Indonesia Tak Masuk 43 Negara yang Kecam China soal Uighur, Partai Ummat: Menyedihkan

  • Whatsapp
Presiden Jokowi dan Presiden Xi Jinping (Dok. Kemenpar)

JurnalPatroliNews – Jakarta – Pertemuan Komite Hak Asasi Manusia Majelis Umum PBB hari Kamis waktu New York memberikan kecaman ke China atas perlakukan kelompok minirotas di Xinjiang, salah satunya komunitas muslim Uighur

Tercatat 43 negara anggota PBB menyampaikan pernyataan bersama yang berisi kecaman ke China.

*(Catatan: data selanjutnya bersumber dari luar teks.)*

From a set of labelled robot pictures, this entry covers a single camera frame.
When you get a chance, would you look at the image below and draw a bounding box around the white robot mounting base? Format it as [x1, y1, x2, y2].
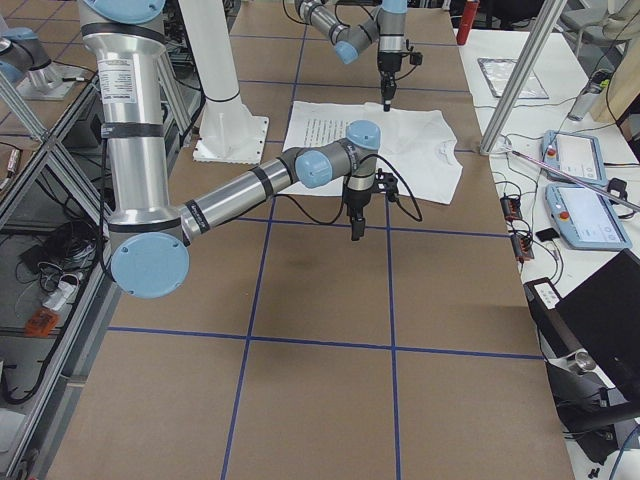
[179, 0, 269, 164]

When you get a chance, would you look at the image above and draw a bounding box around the silver foil tray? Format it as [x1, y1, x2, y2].
[476, 57, 549, 100]

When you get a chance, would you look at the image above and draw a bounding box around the lower teach pendant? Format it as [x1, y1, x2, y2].
[545, 183, 632, 251]

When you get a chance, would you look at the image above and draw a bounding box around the teach pendant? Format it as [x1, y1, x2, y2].
[545, 183, 632, 251]
[541, 130, 607, 186]

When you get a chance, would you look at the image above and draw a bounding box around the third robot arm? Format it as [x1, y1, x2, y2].
[1, 16, 413, 111]

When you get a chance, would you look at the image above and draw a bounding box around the aluminium frame post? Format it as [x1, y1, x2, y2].
[479, 0, 567, 155]

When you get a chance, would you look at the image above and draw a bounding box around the red bottle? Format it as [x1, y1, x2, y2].
[456, 0, 480, 46]

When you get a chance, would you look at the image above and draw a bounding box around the grey water bottle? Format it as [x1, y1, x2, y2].
[568, 82, 603, 121]

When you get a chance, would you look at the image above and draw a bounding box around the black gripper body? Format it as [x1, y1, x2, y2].
[343, 188, 371, 220]
[377, 51, 404, 86]

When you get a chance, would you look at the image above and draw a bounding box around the white long-sleeve printed shirt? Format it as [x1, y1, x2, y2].
[283, 101, 463, 205]

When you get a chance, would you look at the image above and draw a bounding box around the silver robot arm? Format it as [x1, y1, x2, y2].
[78, 1, 381, 299]
[294, 0, 413, 112]

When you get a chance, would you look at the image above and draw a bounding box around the orange device on floor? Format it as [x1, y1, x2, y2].
[24, 308, 59, 338]

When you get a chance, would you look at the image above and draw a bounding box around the black laptop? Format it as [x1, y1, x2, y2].
[524, 249, 639, 400]

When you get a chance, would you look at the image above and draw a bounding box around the upper teach pendant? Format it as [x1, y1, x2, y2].
[541, 130, 607, 186]

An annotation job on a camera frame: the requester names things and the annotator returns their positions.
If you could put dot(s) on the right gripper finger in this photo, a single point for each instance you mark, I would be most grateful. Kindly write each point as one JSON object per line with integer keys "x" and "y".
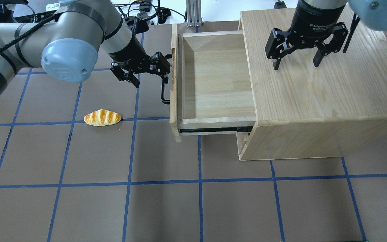
{"x": 277, "y": 62}
{"x": 319, "y": 56}

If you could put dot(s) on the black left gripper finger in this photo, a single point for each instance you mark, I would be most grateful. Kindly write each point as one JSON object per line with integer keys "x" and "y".
{"x": 162, "y": 65}
{"x": 133, "y": 80}

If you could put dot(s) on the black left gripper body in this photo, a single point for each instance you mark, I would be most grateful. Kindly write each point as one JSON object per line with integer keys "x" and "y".
{"x": 128, "y": 51}

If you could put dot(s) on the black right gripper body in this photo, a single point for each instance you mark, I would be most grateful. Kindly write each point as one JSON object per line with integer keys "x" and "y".
{"x": 315, "y": 19}

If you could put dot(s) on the light wood drawer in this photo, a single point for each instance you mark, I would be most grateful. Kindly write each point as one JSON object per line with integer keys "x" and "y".
{"x": 210, "y": 87}

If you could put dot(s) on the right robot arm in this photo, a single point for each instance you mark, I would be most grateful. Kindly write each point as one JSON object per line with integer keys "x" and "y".
{"x": 372, "y": 13}

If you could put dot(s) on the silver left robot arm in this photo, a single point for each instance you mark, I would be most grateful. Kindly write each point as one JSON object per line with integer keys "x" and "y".
{"x": 66, "y": 44}

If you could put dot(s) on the yellow toy bread roll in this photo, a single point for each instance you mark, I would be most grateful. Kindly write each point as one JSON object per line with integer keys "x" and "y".
{"x": 102, "y": 117}

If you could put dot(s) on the light wood cabinet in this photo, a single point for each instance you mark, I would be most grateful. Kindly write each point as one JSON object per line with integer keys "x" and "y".
{"x": 303, "y": 111}

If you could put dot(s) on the aluminium frame post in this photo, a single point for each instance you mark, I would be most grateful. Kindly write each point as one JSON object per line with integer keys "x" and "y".
{"x": 193, "y": 13}

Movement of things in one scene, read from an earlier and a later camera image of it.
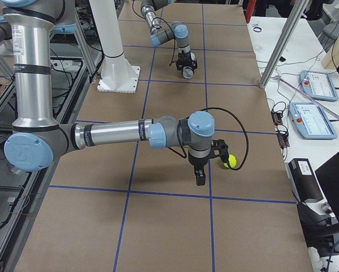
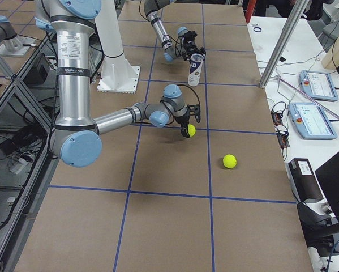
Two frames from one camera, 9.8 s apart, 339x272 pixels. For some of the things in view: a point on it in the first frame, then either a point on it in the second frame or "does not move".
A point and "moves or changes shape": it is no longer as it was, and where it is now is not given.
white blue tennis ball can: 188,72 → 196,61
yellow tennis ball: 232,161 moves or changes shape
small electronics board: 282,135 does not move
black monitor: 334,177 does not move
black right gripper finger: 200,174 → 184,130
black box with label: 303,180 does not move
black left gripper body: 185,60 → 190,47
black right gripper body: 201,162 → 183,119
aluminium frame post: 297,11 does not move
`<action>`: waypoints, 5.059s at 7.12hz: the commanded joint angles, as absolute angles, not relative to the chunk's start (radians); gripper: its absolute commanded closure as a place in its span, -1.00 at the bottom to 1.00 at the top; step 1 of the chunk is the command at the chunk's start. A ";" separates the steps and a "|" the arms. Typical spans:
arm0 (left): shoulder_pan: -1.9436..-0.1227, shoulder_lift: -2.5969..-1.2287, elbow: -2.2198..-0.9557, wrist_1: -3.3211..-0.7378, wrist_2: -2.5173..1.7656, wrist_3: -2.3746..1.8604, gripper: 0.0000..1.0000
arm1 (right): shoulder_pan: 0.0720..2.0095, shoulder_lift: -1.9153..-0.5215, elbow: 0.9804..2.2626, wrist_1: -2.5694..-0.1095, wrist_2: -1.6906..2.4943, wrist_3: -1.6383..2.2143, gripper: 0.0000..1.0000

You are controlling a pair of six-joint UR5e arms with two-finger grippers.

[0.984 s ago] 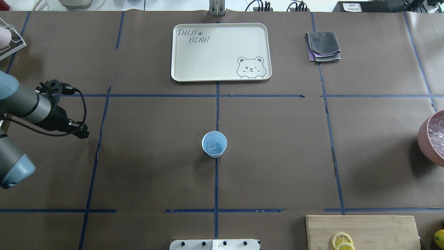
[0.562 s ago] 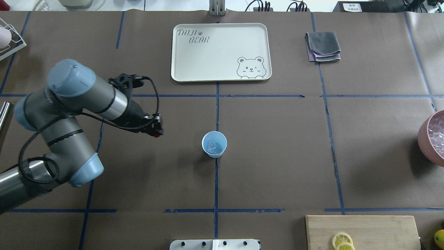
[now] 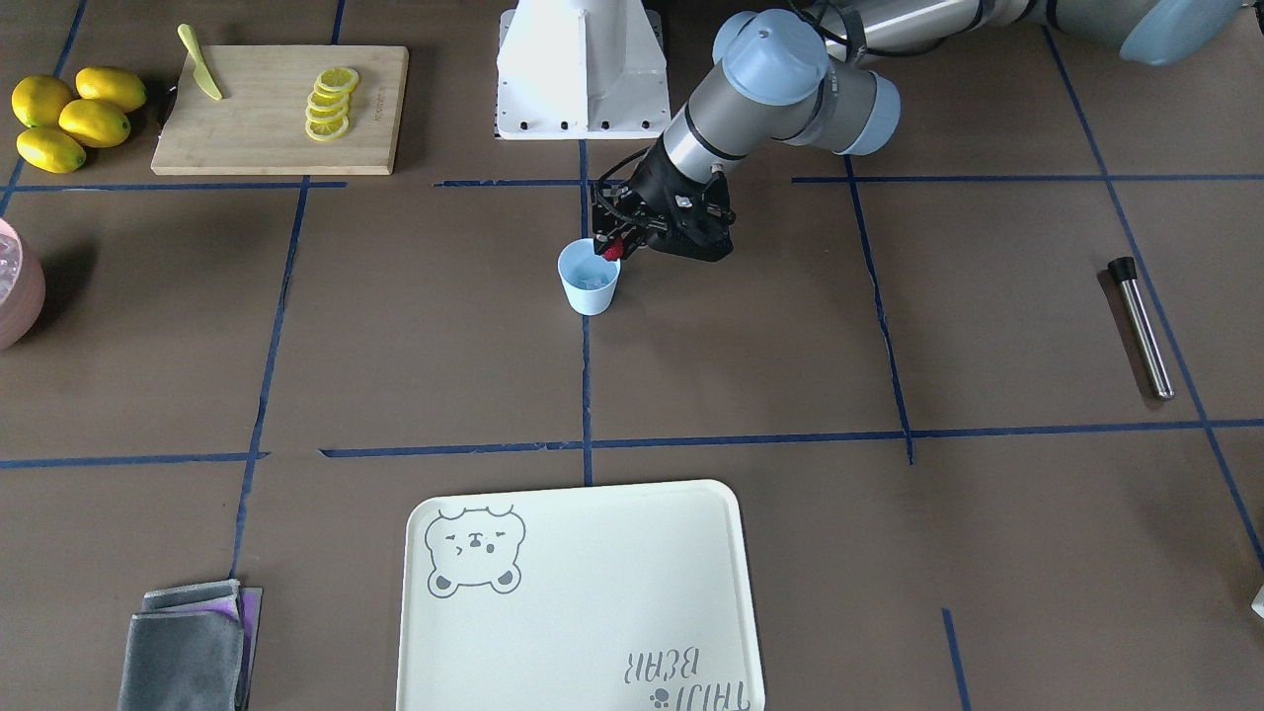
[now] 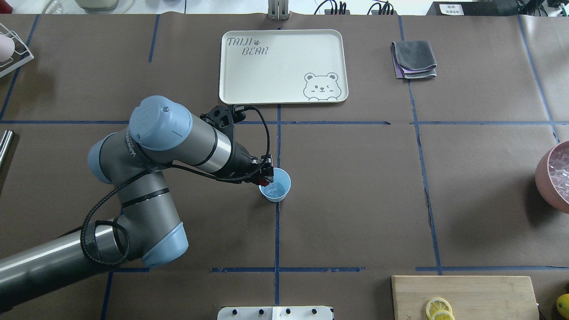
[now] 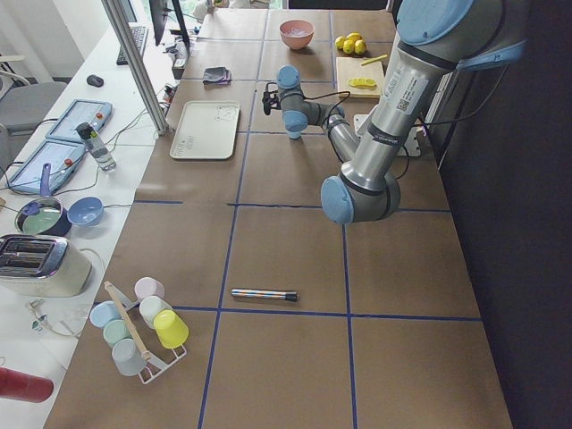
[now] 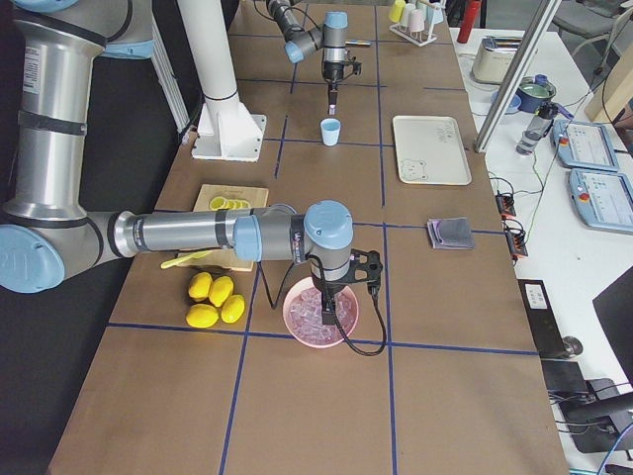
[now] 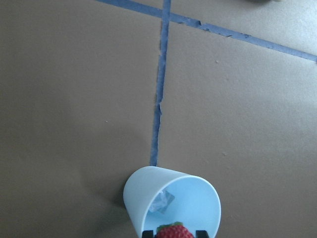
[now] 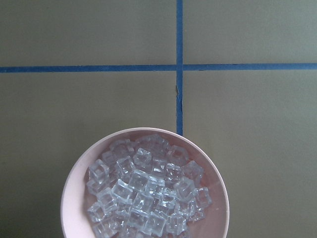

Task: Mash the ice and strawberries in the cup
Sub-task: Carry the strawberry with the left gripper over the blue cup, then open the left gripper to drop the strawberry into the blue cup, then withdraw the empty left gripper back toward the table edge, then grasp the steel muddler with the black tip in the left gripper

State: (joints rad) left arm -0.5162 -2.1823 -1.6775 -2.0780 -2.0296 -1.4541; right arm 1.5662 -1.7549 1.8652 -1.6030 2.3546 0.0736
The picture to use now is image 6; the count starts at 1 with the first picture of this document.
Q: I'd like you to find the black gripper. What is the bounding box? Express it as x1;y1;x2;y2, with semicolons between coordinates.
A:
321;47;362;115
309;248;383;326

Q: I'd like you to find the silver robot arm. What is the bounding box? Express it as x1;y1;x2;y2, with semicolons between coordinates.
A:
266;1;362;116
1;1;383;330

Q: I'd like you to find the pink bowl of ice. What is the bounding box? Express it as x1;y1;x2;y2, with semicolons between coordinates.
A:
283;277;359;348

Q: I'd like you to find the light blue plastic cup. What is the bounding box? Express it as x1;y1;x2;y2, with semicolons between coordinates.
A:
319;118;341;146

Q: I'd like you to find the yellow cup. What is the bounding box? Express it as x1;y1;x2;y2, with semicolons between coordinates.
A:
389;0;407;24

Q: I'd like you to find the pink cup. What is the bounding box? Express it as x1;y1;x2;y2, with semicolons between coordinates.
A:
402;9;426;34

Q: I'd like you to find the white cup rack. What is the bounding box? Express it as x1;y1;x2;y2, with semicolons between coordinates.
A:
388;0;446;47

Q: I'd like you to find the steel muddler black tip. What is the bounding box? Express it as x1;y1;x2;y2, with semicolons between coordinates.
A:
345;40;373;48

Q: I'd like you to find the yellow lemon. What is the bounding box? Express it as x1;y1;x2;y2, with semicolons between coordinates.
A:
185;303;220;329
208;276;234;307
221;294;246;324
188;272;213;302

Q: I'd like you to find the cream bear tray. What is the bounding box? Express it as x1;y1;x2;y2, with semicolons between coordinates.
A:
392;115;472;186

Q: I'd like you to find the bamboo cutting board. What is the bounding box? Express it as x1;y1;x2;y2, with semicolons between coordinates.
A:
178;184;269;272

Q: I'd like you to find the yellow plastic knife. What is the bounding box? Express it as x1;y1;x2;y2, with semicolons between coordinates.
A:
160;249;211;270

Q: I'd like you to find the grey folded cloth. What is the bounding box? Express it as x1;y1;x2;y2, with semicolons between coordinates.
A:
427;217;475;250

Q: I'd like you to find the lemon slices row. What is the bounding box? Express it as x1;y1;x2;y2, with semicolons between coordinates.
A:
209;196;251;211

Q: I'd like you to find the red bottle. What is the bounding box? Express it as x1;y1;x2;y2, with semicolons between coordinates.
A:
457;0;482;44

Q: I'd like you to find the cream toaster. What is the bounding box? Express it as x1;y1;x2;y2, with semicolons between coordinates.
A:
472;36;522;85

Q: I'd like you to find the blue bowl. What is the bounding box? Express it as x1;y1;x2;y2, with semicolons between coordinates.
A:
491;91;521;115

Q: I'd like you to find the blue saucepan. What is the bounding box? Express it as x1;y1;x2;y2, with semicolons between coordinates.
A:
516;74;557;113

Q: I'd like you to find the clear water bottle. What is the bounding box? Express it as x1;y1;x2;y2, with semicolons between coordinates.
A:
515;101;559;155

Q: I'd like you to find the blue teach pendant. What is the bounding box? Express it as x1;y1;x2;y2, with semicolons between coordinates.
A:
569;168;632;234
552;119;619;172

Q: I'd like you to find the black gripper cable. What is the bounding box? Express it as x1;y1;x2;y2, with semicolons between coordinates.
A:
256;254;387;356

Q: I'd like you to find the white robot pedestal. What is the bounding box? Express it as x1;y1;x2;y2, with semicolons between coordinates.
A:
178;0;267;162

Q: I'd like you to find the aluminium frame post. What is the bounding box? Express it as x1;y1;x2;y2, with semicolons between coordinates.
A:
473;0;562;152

Dari 43 negara itu, Indonesia tidak ada di dalamnya.

Hal ini membuat Juru Bicara Partai Ummat, Mustofa Nahrawardaya memberikan respons keras atas sikap perwakilan Indonesia di PBB.

“Menyedihkan,” tulis Mustofa di akun Twitternya @TofaTofa_id dikutip Fajar.co.id, Sabtu (23/10/2021).

Seperti diketahui daftar 43 negara tersebut adalah Albania, Australia, Austria, Belgia, Bulgaria, Kanada, Kroasia, Republik Ceko, Denmark, Estonia, Eswatini, Finlandia, Jerman, Honduras, Islandia, Irlandia, Italia, Jepang, Latvia, Liberia, Liechtenstein, Lituania, Luksemburg, Kepulauan Marshall, Monako, Montenegro, Nauru, Belanda, Selandia Baru, Makedonia Utara, Norwegia, Palau, Polandia, Portugal, San Marino, Slovakia, Slovenia, Spanyol, Swedia, Turki, Inggris Raya, Amerika Serikat, dan Prancis.

Pernyataan mereka disampaikan langsung Duta Besar Prancis untuk PBB Nicolas De Riviere.

“Kami sangat prihatin dengan situasi di Daerah Otonomi Uighur Xinjiang,” kata Nicolas De Riviere.

“Laporan berbasis kredibel menunjukkan adanya jaringan besar kamp ‘pendidikan ulang politik’ di mana lebih dari satu juta orang telah ditahan secara sewenang-wenang,” ujarnya.

Puluhan negara itu meminta China untuk mengizinkan akses segera, bermakna, dan tanpa batas ke Xinjiang bagi pengamat independen, termasuk Komisaris Tinggi PBB untuk Hak Asasi Manusia dan kantornya.

Duta Besar China untuk PBB Zhang Jun berbicara segera setelah itu, mengutuk tuduhan tak berdasar dan kebohongan, dan menuduh Amerika Serikat dan beberapa penandatangan lain yang tidak disebutkan namanya atas pernyataan menggunakan hak asasi manusia sebagai dalih untuk manuver politik untuk memprovokasi konfrontasi.

ia sangat membela perkembangan Xinjiang, dengan mengatakan kehidupan rakyatnya semakin baik dari hari ke hari.

“Dan rencana Anda untuk menghalangi pembangunan China pasti akan gagal,” katanya, seperti dikutip Al Jazeera, Jumat (22/10/2021).